As K. M. Weiland says the outline can be anything you want it to be. Unfortunately, this does not mean that anything makes a good outline or that it is easy to write one. What I like in the guidebooks written by K. M. Weiland is that she takes her subject very seriously and explains in detail what an outline is and what are the common alternatives when writing one. Having read her Outlining Your Novel - Map Your Way to Success which covers the subject very well, I was sure that there is nothing left to tell, I read Outlining Your Novel Workbook which explores the subject even deeper and gives even more examples how to do it. However, instead of saying what is right and what is wrong, this book studies how the outline finds answers to What If questions and how the Outline serves the Writer in finding what is expected and unexpected, in other words how the outline serves best the Reader.
J**.
Another great contribution to my working day. Thaks Ms. Weiland!
K**4
K M Weiland is an excellent guide to novel writing, especially for a first novel. When she says she is passionate about writing you can see that in her podcasts for the last 15 years. I have all her craft books. For this workbook, I would recommend listening to the audiobook of Outlining Your Novel first. The workbook has links to extra information on KM Weiland's website.
C**E
As a group of like minded people, I thought it pertinent to start a brand new style of book club. A 'How to' book club. We have a wide variety of writers and genres at different levels. Each attendee gained many idea's and understanding to take away from this book and the opportunity to use the work book was invaluable. This book also reinforced what we have been teaching for over six years now at the RWR Rainforest Writing Retreat in Australia, and writer now have an excellent resource to revisit if they ever get stuck. I do have to say, I love the 'Ask the Authors' section and checklists at the end of each chapter. I highly recommend this tool for the aspiring writer.
K**R
I also have the book Outlining Your Novel, and together they were key to get me to move from pantsing to outlining.

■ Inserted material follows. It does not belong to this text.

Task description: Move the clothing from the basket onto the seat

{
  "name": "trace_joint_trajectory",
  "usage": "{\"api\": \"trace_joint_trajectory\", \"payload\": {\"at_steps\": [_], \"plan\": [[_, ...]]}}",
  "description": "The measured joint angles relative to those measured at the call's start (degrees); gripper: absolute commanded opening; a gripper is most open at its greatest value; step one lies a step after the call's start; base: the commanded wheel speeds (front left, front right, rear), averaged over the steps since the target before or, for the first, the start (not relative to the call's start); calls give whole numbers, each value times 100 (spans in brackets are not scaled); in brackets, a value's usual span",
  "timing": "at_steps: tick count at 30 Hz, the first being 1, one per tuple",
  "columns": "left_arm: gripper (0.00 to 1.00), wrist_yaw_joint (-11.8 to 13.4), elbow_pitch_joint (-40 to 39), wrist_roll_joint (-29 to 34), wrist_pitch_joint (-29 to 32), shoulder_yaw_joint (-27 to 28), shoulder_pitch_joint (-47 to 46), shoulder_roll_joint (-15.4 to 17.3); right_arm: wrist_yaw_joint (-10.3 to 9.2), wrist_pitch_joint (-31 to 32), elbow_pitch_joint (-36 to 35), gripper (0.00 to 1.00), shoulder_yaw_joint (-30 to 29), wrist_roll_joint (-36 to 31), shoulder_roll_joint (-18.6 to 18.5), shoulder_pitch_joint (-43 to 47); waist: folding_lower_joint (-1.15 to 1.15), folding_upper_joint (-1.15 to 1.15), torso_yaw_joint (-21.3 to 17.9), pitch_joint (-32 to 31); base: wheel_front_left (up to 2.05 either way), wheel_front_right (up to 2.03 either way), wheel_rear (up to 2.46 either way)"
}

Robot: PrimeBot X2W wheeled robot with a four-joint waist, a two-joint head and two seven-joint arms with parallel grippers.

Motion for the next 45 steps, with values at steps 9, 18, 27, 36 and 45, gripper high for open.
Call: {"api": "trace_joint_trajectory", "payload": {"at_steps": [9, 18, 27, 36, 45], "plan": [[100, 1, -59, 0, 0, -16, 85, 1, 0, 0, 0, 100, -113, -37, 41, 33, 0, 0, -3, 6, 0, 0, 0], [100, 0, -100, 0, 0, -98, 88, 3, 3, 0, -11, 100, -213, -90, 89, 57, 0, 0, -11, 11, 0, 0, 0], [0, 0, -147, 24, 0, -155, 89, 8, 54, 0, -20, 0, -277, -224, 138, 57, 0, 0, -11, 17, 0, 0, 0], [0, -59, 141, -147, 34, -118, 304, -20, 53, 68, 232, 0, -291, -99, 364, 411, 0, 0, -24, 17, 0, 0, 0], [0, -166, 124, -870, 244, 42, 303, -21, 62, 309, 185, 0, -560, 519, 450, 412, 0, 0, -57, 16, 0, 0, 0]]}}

Although I do believe the workbook is great as a stand-alone product, buying them together means you get that extra bit out of the workbook. I have always resisted the idea of outlining, mostly as I thought it took away from my creativity, but also because I believed that it slowed me down. Since reading Weiland's book I realized that spending time on the outline of the novel actually speeds me up. It is almost like a first draft is written before I even start. And the workbook has all the key aspects of the book pulled out so I no longer need to go to my tabbed up book. I just open my Kindle and start working with a fresh notebook for each new story. Well worth the low price point!
T**T
I'm a 38-year-old aspiring writer working on my first fiction novel and am finding this workbook, along with it's mating book "Outlining Your Novel: Map Your Way to Success," indispensably useful. Other outlining books may provide equal instruction but I'm doubtful they do so in as warm and encouraging a manner as K.M. does in hers. She provides firm and clear instruction while consistently maintaining a respect for the artful side of the craft. The workbook guides the reader through dozens of exercises useful for liberating the ideas and concepts required to assemble a sound story structure. Her use of examples from film and literature, including her own work, is invaluable for grounding the concepts she covers in each chapter. As I grope my way through this mammoth endeavour, it feels as though I have a personal writing coach when I use these books. There are 4 publications in the series (2 books and 2 workbooks) and I highly recommend all of them. They're very reasonably priced and money well spent.